同轴静电纺丝法制备的聚乳酸-乙醇酸(PLGA)纳米纤维具有良好的生物相容性和生物可降解性, 加之其高孔隙率和高透氧率, 使其能成为优良的药物载体。本文初步摸索了PLGA的同轴静电纺丝的工艺条件, 并通过同轴静电纺丝法制备了PLGA载氟比洛芬酯(FA)的纳米纤维膜, 应用扫描电子显微镜、红外光谱分析观察纤维的表观形貌并确定其微观结构。重点探究了不同溶剂配比的混合溶剂对载药纤维膜药物释放性能影响。研究结果表明在U⁺为+15.00kV, U^-为-2.50kV, 接受距离为15cm, 壳层推进速度为0.4mm/min, 芯层推进速度为0.1mm/min进行静电纺丝时, 所制备的PLGA(壳)/PVP+FA(核)复合载药纤维膜壳核结构良好, 且成功载了约0.5%的FA。当改变壳层混合溶剂(DCM和DMF)和芯层混合溶剂(无水乙醇和DMF)体积比时, 纤维直径会随着DMF的减少而增大。

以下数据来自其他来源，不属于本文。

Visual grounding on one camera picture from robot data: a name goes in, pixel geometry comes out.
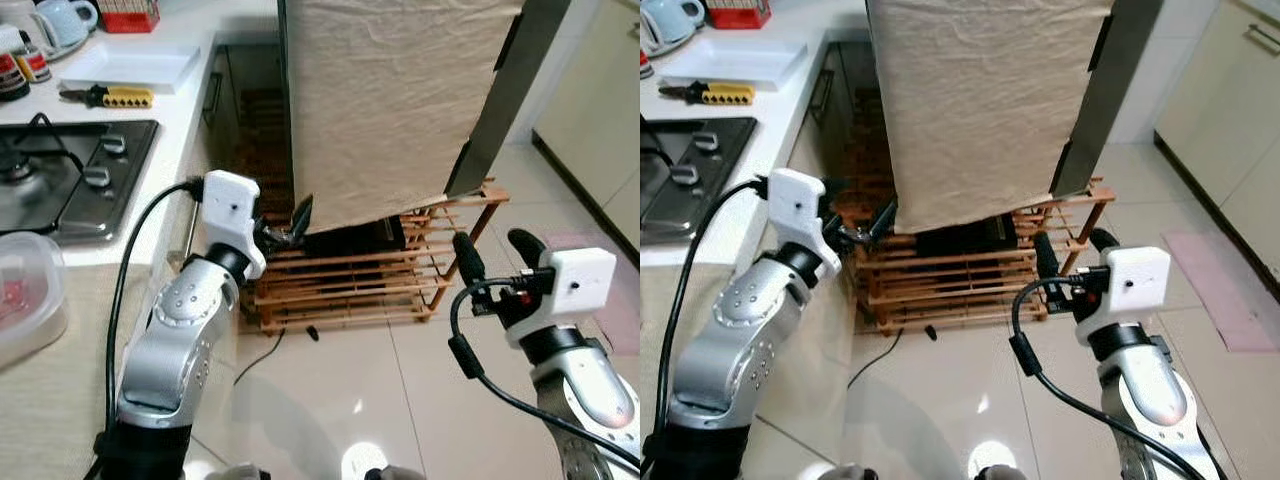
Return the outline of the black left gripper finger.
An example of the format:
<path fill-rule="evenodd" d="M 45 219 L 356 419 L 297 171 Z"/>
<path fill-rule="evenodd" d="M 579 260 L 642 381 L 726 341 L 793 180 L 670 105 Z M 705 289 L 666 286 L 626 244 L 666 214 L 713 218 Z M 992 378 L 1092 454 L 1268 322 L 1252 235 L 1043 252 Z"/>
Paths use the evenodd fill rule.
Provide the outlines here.
<path fill-rule="evenodd" d="M 888 232 L 892 230 L 897 210 L 899 201 L 890 200 L 876 211 L 868 227 L 868 241 L 870 243 L 879 242 Z"/>
<path fill-rule="evenodd" d="M 314 196 L 308 195 L 302 200 L 292 214 L 291 228 L 288 230 L 288 246 L 301 246 L 310 227 L 314 210 Z"/>

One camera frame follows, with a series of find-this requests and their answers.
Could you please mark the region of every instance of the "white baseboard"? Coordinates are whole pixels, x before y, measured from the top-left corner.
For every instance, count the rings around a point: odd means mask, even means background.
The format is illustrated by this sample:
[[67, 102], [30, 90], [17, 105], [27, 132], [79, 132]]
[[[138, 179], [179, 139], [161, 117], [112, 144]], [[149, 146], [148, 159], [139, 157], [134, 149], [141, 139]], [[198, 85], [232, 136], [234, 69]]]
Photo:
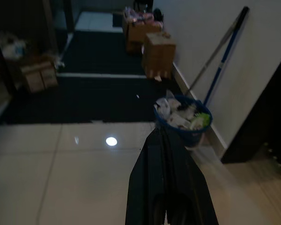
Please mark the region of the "white baseboard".
[[[179, 85], [182, 93], [185, 93], [189, 89], [189, 85], [175, 63], [173, 63], [172, 74], [173, 74], [174, 79], [176, 80], [177, 84]], [[197, 99], [197, 97], [195, 96], [195, 94], [192, 90], [189, 92], [188, 96], [190, 96], [194, 99]], [[211, 146], [213, 147], [218, 158], [222, 158], [227, 149], [227, 144], [222, 139], [221, 135], [219, 134], [219, 132], [216, 129], [216, 127], [214, 126], [214, 124], [211, 124], [210, 129], [208, 129], [206, 131], [205, 135], [206, 135], [207, 139], [209, 140]]]

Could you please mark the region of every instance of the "box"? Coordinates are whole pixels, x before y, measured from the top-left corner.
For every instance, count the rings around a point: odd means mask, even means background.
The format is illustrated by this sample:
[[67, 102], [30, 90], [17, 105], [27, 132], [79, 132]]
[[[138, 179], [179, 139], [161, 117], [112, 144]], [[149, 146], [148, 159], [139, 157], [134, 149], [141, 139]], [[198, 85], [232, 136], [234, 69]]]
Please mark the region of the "box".
[[160, 32], [161, 27], [152, 24], [135, 24], [129, 22], [123, 16], [123, 33], [125, 37], [126, 51], [129, 53], [141, 53], [147, 33]]
[[58, 85], [54, 63], [50, 57], [40, 56], [28, 59], [22, 63], [21, 72], [30, 93]]
[[165, 32], [148, 33], [144, 42], [142, 67], [147, 78], [171, 78], [176, 44]]

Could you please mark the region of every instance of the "blue mop handle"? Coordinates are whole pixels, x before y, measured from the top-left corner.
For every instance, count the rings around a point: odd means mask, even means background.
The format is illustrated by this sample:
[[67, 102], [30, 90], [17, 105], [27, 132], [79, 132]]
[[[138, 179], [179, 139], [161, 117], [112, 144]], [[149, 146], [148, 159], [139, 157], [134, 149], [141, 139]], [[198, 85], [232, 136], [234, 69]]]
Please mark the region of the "blue mop handle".
[[219, 65], [217, 71], [216, 71], [216, 74], [215, 74], [215, 76], [214, 76], [214, 80], [212, 81], [211, 86], [210, 86], [210, 88], [209, 88], [209, 90], [208, 90], [208, 93], [207, 93], [206, 98], [205, 98], [205, 100], [204, 100], [204, 105], [207, 104], [207, 102], [208, 102], [208, 100], [209, 100], [209, 98], [210, 98], [211, 92], [212, 92], [213, 89], [214, 89], [214, 86], [215, 86], [215, 84], [216, 84], [216, 81], [217, 81], [217, 79], [219, 78], [219, 75], [220, 75], [220, 73], [221, 73], [222, 67], [224, 66], [224, 64], [225, 64], [225, 62], [226, 62], [226, 59], [227, 59], [227, 57], [228, 57], [228, 54], [229, 54], [229, 52], [230, 52], [230, 50], [231, 50], [231, 48], [232, 48], [233, 42], [235, 41], [235, 38], [236, 38], [236, 36], [237, 36], [237, 33], [238, 33], [238, 31], [239, 31], [239, 29], [240, 29], [240, 27], [241, 27], [241, 25], [242, 25], [242, 23], [243, 23], [243, 21], [244, 21], [244, 18], [245, 18], [245, 16], [247, 15], [248, 12], [249, 12], [249, 8], [248, 8], [247, 6], [244, 7], [243, 10], [242, 10], [242, 12], [241, 12], [241, 14], [240, 14], [240, 17], [239, 17], [239, 19], [238, 19], [238, 21], [237, 21], [237, 24], [236, 24], [236, 26], [235, 26], [235, 29], [234, 29], [234, 31], [233, 31], [232, 37], [231, 37], [231, 39], [230, 39], [230, 41], [229, 41], [229, 44], [228, 44], [227, 49], [226, 49], [226, 51], [225, 51], [225, 54], [224, 54], [224, 56], [223, 56], [223, 58], [222, 58], [222, 60], [221, 60], [221, 62], [220, 62], [220, 65]]

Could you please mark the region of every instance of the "blue bucket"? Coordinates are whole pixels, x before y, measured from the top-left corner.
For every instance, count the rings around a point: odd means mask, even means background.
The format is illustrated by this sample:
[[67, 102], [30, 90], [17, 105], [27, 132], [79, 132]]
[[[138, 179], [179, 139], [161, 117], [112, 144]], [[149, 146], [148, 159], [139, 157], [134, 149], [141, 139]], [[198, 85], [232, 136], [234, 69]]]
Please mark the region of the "blue bucket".
[[188, 98], [188, 97], [185, 97], [183, 95], [175, 95], [175, 99], [177, 99], [181, 103], [187, 103], [189, 105], [195, 104], [197, 106], [197, 110], [199, 112], [206, 113], [206, 114], [210, 115], [210, 122], [209, 122], [209, 124], [206, 127], [202, 128], [200, 130], [181, 130], [179, 128], [172, 127], [171, 125], [169, 125], [167, 123], [167, 121], [165, 121], [163, 118], [161, 118], [158, 115], [158, 112], [157, 112], [157, 110], [154, 107], [154, 114], [155, 114], [155, 116], [157, 118], [157, 121], [160, 123], [160, 125], [162, 125], [162, 126], [164, 126], [166, 128], [169, 128], [171, 130], [176, 131], [178, 133], [178, 135], [180, 136], [180, 138], [183, 141], [185, 146], [187, 146], [187, 147], [196, 146], [200, 142], [202, 134], [210, 127], [210, 125], [212, 123], [212, 120], [213, 120], [212, 114], [201, 103], [201, 101], [198, 101], [198, 100], [195, 100], [195, 99], [192, 99], [192, 98]]

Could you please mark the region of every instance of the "black floor mat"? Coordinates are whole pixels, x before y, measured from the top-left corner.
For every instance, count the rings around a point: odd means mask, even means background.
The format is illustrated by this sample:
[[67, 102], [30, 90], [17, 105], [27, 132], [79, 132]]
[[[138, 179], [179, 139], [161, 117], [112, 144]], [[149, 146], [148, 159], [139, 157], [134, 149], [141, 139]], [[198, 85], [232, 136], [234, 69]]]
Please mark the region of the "black floor mat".
[[154, 121], [153, 103], [175, 81], [59, 78], [59, 86], [36, 94], [21, 88], [0, 116], [0, 124]]
[[112, 26], [113, 27], [122, 27], [123, 15], [121, 14], [112, 14]]
[[122, 33], [76, 31], [59, 72], [144, 75], [141, 56], [125, 52]]

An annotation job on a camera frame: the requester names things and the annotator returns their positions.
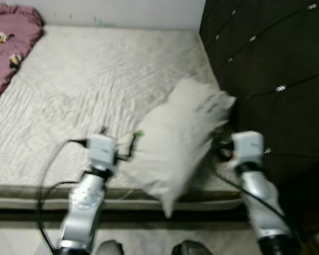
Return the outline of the white quilted mattress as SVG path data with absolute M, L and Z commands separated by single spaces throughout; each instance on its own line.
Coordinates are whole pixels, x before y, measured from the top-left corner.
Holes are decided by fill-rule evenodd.
M 217 82 L 195 31 L 44 32 L 0 97 L 0 209 L 33 210 L 40 184 L 78 180 L 87 152 L 72 139 L 102 126 L 122 138 L 181 79 Z

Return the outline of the silver right robot leg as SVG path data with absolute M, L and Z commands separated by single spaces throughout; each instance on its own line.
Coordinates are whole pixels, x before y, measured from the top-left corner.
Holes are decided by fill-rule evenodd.
M 172 248 L 171 255 L 213 255 L 213 253 L 199 241 L 185 240 Z

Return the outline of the purple blanket with cartoon prints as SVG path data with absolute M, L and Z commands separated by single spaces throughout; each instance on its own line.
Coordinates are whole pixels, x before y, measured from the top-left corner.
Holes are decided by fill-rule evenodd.
M 43 26 L 34 7 L 0 3 L 0 97 L 42 37 Z

Preparation of drug-loaded polylactic acid-based fibers membranes based on electrospinning technology

PLGA poly(1actic-co-glycolic acid)] coaxial electrospinning nanofiber is a biodegradable material with good biocompatibility. In addition, its high porosity and high oxygen permeability would also favor PLGA to become a good pharmaceutical carrier. The technological conditions of electrospinning were studied and flurbiprofen axetil (FA)-loaded PLGA nanofibers were prepared by coaxial electrospinning. The structure and morphology of the nanofiber were characterized by infrared spectrometer (IR) and scanning electron microscope (SEM), respectively. The influence of solvent's proportion on nanofibers'drug release properties was investigated. When positive voltage, negative voltage, receive distance, advancing speed of the shell as well as the core is+15.00kV, -2.50kV, 15cm, 0.4mm/min, 0.1mm/min, respectively. The prepared PLGA/PVP FA-loaded electrospun fibers had a good core-shell structure, and carried successfully about 0.5% FA. Besides, when volume ratio of the shell's mixed solvent (DCM and DMF) and the core's mixed solvent (anhydrous ethanol and DMF) changed, fiber diameter would increase with the decrease of DMF.